→ GOAL OF THE EXERCISE
The response should be the data again, identical in every line.

→ RECORDED DATA
====================

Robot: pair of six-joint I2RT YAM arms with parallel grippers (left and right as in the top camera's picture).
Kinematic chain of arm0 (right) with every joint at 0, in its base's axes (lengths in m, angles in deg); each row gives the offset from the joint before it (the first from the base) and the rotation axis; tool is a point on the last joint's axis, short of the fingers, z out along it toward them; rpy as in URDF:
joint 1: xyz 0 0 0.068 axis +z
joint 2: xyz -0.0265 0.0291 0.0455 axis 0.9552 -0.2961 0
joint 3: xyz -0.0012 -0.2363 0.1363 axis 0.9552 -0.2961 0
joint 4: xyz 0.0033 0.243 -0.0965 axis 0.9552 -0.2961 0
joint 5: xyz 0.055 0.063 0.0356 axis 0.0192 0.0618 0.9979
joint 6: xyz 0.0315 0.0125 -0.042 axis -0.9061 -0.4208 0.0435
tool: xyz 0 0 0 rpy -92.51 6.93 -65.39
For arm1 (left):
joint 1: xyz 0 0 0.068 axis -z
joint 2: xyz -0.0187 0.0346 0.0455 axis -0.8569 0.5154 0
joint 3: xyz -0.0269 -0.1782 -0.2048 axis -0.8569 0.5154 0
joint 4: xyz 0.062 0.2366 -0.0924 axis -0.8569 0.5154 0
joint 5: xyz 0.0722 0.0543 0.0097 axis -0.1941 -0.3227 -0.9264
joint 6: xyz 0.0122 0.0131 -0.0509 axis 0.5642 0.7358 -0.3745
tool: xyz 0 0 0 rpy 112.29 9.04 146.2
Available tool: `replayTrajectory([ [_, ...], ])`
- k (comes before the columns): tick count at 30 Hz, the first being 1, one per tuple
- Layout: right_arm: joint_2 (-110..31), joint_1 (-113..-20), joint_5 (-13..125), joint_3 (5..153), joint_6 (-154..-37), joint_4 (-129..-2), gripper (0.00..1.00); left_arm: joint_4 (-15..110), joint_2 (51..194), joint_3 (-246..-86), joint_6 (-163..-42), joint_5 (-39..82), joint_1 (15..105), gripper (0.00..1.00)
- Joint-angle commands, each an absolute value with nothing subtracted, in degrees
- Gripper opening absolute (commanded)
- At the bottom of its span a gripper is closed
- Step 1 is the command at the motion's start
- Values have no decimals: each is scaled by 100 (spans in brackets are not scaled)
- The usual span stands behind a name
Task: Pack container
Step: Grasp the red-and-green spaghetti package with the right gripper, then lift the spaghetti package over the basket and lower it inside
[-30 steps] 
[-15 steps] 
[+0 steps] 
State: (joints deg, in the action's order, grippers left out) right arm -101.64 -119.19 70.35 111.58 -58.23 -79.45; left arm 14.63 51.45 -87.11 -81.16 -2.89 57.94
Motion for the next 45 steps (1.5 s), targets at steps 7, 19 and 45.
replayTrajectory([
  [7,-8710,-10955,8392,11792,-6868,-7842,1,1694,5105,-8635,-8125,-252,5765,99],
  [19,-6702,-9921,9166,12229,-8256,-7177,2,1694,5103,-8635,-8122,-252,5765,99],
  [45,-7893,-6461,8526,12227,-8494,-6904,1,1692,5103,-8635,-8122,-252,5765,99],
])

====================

→ SOLUTION FOR THIS PROBLEM
Robot: pair of six-joint I2RT YAM arms with parallel grippers (left and right as in the top camera's picture).
Kinematic chain of arm0 (right) with every joint at 0, in its base's axes (lengths in m, angles in deg); each row gives the offset from the joint before it (the first from the base) and the rotation axis; tool is a point on the last joint's axis, short of the fingers, z out along it toward them; rpy as in URDF:
joint 1: xyz 0 0 0.068 axis +z
joint 2: xyz -0.0265 0.0291 0.0455 axis 0.9552 -0.2961 0
joint 3: xyz -0.0012 -0.2363 0.1363 axis 0.9552 -0.2961 0
joint 4: xyz 0.0033 0.243 -0.0965 axis 0.9552 -0.2961 0
joint 5: xyz 0.055 0.063 0.0356 axis 0.0192 0.0618 0.9979
joint 6: xyz 0.0315 0.0125 -0.042 axis -0.9061 -0.4208 0.0435
tool: xyz 0 0 0 rpy -92.51 6.93 -65.39
For arm1 (left):
joint 1: xyz 0 0 0.068 axis -z
joint 2: xyz -0.0187 0.0346 0.0455 axis -0.8569 0.5154 0
joint 3: xyz -0.0269 -0.1782 -0.2048 axis -0.8569 0.5154 0
joint 4: xyz 0.062 0.2366 -0.0924 axis -0.8569 0.5154 0
joint 5: xyz 0.0722 0.0543 0.0097 axis -0.1941 -0.3227 -0.9264
joint 6: xyz 0.0122 0.0131 -0.0509 axis 0.5642 0.7358 -0.3745
tool: xyz 0 0 0 rpy 112.29 9.04 146.2
Available tool: `replayTrajectory([ [_, ...], ])`
- k (comes before the columns): tick count at 30 Hz, the first being 1, one per tuple
- Layout: right_arm: joint_2 (-110..31), joint_1 (-113..-20), joint_5 (-13..125), joint_3 (5..153), joint_6 (-154..-37), joint_4 (-129..-2), gripper (0.00..1.00); left_arm: joint_4 (-15..110), joint_2 (51..194), joint_3 (-246..-86), joint_6 (-163..-42), joint_5 (-39..82), joint_1 (15..105), gripper (0.00..1.00)
- Joint-angle commands, each an absolute value with nothing subtracted, in degrees
- Gripper opening absolute (commanded)
- At the bottom of its span a gripper is closed
- Step 1 is the command at the motion's start
- Values have no decimals: each is scaled by 100 (spans in brackets are not scaled)
- The usual span stands behind a name
Task: Pack container
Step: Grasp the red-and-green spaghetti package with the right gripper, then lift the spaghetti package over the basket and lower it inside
[-30 steps] 
[-15 steps] 
[+0 steps] 
State: (joints deg, in the action's order, grippers left out) right arm -101.64 -119.19 70.35 111.58 -58.23 -79.45; left arm 14.63 51.45 -87.11 -81.16 -2.89 57.94
Motion for the next 45 steps (1.5 s), targets at steps 7, 19 and 45.
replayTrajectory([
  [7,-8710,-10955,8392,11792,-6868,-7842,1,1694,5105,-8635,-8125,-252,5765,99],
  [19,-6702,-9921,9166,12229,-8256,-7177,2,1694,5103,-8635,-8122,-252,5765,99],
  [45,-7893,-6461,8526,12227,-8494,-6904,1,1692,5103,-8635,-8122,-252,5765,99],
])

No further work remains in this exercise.